PROBLEM
Your job is to transcribe the material exactly, every line included.

- - -

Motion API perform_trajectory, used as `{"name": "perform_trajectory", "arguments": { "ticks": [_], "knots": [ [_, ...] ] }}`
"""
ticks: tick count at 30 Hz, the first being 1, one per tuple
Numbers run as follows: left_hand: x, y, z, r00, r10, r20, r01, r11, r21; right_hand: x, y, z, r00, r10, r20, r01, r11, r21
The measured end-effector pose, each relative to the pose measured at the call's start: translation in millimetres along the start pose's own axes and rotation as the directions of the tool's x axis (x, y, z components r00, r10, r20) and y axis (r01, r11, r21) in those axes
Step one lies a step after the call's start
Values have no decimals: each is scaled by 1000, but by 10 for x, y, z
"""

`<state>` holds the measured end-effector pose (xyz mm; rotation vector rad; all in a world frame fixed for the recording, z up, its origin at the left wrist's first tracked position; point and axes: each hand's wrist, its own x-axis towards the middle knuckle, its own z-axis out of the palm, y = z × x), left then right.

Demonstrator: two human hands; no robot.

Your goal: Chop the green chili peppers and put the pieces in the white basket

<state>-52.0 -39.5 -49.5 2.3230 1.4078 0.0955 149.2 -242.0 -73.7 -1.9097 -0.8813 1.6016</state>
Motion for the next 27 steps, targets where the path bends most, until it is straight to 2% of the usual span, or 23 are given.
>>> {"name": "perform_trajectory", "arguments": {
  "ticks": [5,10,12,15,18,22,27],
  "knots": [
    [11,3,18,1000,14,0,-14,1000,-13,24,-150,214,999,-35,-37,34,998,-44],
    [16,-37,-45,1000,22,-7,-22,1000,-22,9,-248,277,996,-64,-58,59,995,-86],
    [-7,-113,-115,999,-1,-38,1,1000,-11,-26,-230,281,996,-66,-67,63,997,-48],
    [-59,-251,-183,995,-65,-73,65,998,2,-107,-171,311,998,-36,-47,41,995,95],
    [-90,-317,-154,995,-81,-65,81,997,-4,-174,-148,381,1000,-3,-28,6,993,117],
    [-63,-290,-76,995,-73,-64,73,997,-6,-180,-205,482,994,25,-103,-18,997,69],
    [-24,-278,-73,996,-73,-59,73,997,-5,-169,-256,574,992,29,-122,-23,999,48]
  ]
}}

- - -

TASK OUTPUT
Motion API perform_trajectory, used as `{"name": "perform_trajectory", "arguments": { "ticks": [_], "knots": [ [_, ...] ] }}`
"""
ticks: tick count at 30 Hz, the first being 1, one per tuple
Numbers run as follows: left_hand: x, y, z, r00, r10, r20, r01, r11, r21; right_hand: x, y, z, r00, r10, r20, r01, r11, r21
The measured end-effector pose, each relative to the pose measured at the call's start: translation in millimetres along the start pose's own axes and rotation as the directions of the tool's x axis (x, y, z components r00, r10, r20) and y axis (r01, r11, r21) in those axes
Step one lies a step after the call's start
Values have no decimals: each is scaled by 1000, but by 10 for x, y, z
"""

`<state>` holds the measured end-effector pose (xyz mm; rotation vector rad; all in a world frame fixed for the recording, z up, its origin at the left wrist's first tracked position; point and axes: each hand's wrist, its own x-axis towards the middle knuckle, its own z-axis out of the palm, y = z × x), left then right.

Demonstrator: two human hands; no robot.

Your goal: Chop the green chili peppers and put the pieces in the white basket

<state>-52.0 -39.5 -49.5 2.3230 1.4078 0.0955 149.2 -242.0 -73.7 -1.9097 -0.8813 1.6016</state>
Motion for the next 27 steps, targets where the path bends most, until it is straight to 2% of the usual span, or 23 are given.
>>> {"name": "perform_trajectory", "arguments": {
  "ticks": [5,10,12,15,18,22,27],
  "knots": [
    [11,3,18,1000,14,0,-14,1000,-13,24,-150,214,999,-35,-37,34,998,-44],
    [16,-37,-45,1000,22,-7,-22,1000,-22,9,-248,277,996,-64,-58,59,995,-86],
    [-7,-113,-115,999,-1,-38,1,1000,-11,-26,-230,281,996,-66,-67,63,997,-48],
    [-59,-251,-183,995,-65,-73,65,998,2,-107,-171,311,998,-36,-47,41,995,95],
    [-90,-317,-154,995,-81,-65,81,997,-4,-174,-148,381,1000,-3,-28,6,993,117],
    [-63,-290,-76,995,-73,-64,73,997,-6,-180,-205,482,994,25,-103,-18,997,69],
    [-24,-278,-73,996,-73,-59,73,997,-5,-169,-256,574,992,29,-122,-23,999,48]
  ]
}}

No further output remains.